• [Problem requirements] Having read the material, return every line of it exactly.

• [Supplied material]
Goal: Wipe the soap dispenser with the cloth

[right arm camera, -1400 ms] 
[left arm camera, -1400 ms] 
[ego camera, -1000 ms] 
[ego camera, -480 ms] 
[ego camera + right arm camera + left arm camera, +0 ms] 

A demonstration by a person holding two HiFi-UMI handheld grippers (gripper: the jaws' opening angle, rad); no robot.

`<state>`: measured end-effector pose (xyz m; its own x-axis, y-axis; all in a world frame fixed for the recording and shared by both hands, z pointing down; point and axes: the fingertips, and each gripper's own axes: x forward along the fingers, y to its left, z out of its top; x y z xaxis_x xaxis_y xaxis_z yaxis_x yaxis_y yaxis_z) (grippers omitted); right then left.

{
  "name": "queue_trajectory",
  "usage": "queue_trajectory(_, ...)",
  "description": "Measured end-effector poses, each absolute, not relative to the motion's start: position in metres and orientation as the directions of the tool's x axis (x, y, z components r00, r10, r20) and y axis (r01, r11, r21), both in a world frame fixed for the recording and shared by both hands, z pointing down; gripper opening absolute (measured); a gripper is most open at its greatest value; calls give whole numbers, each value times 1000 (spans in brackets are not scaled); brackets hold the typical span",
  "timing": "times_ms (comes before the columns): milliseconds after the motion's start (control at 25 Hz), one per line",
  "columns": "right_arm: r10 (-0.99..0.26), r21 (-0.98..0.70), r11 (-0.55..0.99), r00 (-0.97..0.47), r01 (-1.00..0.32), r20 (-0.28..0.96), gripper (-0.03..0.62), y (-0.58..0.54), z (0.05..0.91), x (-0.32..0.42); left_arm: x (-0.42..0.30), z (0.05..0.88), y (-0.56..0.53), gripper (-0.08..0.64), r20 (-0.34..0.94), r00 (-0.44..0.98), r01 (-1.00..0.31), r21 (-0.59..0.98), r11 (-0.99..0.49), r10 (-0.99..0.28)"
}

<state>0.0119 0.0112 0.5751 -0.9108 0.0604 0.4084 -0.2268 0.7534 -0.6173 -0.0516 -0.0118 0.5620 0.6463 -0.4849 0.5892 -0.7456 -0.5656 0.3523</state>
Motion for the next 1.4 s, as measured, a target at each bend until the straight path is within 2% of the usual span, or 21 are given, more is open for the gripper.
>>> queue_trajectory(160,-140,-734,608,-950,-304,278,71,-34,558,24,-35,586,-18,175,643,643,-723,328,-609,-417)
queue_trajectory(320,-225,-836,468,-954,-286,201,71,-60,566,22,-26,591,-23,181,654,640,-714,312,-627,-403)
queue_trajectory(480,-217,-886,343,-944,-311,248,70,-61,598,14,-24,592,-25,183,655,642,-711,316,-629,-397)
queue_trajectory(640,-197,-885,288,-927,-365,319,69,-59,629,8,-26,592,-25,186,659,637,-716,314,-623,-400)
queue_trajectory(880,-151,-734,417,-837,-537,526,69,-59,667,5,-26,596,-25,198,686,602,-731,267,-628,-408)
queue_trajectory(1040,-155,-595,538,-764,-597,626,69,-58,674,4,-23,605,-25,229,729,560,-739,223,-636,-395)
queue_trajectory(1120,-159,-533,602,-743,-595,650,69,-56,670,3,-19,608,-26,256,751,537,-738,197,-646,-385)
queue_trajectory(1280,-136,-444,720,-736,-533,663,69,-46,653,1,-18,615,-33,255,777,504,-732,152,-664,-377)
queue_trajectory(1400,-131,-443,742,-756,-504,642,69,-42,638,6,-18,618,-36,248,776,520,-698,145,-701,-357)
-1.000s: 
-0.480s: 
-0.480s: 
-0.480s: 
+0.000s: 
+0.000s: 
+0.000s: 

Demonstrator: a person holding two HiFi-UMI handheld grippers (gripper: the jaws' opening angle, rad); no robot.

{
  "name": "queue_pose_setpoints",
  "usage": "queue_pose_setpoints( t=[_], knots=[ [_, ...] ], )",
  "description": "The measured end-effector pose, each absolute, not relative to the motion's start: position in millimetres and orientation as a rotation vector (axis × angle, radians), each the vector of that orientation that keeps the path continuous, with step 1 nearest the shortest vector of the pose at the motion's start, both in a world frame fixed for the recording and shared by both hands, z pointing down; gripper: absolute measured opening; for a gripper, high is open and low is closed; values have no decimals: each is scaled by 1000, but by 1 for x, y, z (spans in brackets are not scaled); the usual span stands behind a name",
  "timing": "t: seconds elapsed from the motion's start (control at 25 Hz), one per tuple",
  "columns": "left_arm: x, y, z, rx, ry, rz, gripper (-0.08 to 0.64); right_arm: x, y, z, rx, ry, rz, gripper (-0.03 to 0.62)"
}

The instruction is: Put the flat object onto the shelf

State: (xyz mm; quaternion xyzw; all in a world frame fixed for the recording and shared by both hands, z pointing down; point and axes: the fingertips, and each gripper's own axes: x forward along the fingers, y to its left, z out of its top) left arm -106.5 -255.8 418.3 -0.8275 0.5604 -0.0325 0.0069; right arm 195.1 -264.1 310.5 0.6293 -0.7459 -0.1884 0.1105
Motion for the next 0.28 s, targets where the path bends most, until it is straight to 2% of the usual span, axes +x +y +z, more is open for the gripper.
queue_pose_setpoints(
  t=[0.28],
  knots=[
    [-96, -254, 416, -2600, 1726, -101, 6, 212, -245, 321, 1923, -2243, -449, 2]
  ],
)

• [Finished exercise]
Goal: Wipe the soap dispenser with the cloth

[right arm camera, -1400 ms] 
[left arm camera, -1400 ms] 
[ego camera, -1000 ms] 
[ego camera, -480 ms] 
[ego camera + right arm camera + left arm camera, +0 ms] 

A demonstration by a person holding two HiFi-UMI handheld grippers (gripper: the jaws' opening angle, rad); no robot.

`<state>`: measured end-effector pose (xyz m; its own x-axis, y-axis; all in a world frame fixed for the recording and shared by both hands, z pointing down; point and axes: the fingertips, and each gripper's own axes: x forward along the fingers, y to its left, z out of its top; x y z xaxis_x xaxis_y xaxis_z yaxis_x yaxis_y yaxis_z) (grippers omitted); right then left.

{
  "name": "queue_trajectory",
  "usage": "queue_trajectory(_, ...)",
  "description": "Measured end-effector poses, each absolute, not relative to the motion's start: position in metres and orientation as the directions of the tool's x axis (x, y, z components r00, r10, r20) and y axis (r01, r11, r21), both in a world frame fixed for the recording and shared by both hands, z pointing down; gripper opening absolute (measured); a gripper is most open at its greatest value; calls give whole numbers, each value times 1000 (spans in brackets are not scaled); brackets hold the typical span",
  "timing": "times_ms (comes before the columns): milliseconds after the motion's start (control at 25 Hz), one per line",
  "columns": "right_arm: r10 (-0.99..0.26), r21 (-0.98..0.70), r11 (-0.55..0.99), r00 (-0.97..0.47), r01 (-1.00..0.32), r20 (-0.28..0.96), gripper (-0.03..0.62), y (-0.58..0.54), z (0.05..0.91), x (-0.32..0.42); left_arm: x (-0.42..0.30), z (0.05..0.88), y (-0.56..0.53), gripper (-0.08..0.64), r20 (-0.34..0.94), r00 (-0.44..0.98), r01 (-1.00..0.31), r21 (-0.59..0.98), r11 (-0.99..0.49), r10 (-0.99..0.28)"
}

<state>0.0119 0.0112 0.5751 -0.9108 0.0604 0.4084 -0.2268 0.7534 -0.6173 -0.0516 -0.0118 0.5620 0.6463 -0.4849 0.5892 -0.7456 -0.5656 0.3523</state>
Motion for the next 1.4 s, as measured, a target at each bend until the straight path is within 2% of the usual span, or 21 are given, more is open for the gripper.
>>> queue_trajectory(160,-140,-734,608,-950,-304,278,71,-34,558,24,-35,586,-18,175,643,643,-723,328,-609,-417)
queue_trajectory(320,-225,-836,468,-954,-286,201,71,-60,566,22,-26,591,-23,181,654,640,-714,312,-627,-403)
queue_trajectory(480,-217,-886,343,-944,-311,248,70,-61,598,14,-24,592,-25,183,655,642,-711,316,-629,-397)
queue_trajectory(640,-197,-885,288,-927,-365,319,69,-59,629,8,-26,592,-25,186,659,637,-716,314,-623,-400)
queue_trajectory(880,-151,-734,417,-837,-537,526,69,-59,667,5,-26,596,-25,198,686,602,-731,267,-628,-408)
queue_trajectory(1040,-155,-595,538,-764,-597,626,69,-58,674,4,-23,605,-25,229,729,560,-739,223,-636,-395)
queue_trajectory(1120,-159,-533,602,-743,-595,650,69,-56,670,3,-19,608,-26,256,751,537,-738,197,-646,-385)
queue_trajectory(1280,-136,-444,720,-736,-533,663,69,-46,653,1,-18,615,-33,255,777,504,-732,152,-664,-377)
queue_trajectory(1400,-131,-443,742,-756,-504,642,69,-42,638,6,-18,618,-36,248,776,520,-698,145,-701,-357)
-1.000s: 
-0.480s: 
-0.480s: 
-0.480s: 
+0.000s: 
+0.000s: 
+0.000s: 

Demonstrator: a person holding two HiFi-UMI handheld grippers (gripper: the jaws' opening angle, rad); no robot.

{
  "name": "queue_pose_setpoints",
  "usage": "queue_pose_setpoints( t=[_], knots=[ [_, ...] ], )",
  "description": "The measured end-effector pose, each absolute, not relative to the motion's start: position in millimetres and orientation as a rotation vector (axis × angle, radians), each the vector of that orientation that keeps the path continuous, with step 1 nearest the shortest vector of the pose at the motion's start, both in a world frame fixed for the recording and shared by both hands, z pointing down; gripper: absolute measured opening; for a gripper, high is open and low is closed; values have no decimals: each is scaled by 1000, but by 1 for x, y, z (spans in brackets are not scaled); the usual span stands behind a name",
  "timing": "t: seconds elapsed from the motion's start (control at 25 Hz), one per tuple",
  "columns": "left_arm: x, y, z, rx, ry, rz, gripper (-0.08 to 0.64); right_arm: x, y, z, rx, ry, rz, gripper (-0.03 to 0.62)"
}

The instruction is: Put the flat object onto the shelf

State: (xyz mm; quaternion xyzw; all in a world frame fixed for the recording and shared by both hands, z pointing down; point and axes: the fingertips, and each gripper's own axes: x forward along the fingers, y to its left, z out of its top) left arm -106.5 -255.8 418.3 -0.8275 0.5604 -0.0325 0.0069; right arm 195.1 -264.1 310.5 0.6293 -0.7459 -0.1884 0.1105
Motion for the next 0.28 s, targets where the path bends most, until it is straight to 2% of the usual span, axes +x +y +z, more is open for the gripper.
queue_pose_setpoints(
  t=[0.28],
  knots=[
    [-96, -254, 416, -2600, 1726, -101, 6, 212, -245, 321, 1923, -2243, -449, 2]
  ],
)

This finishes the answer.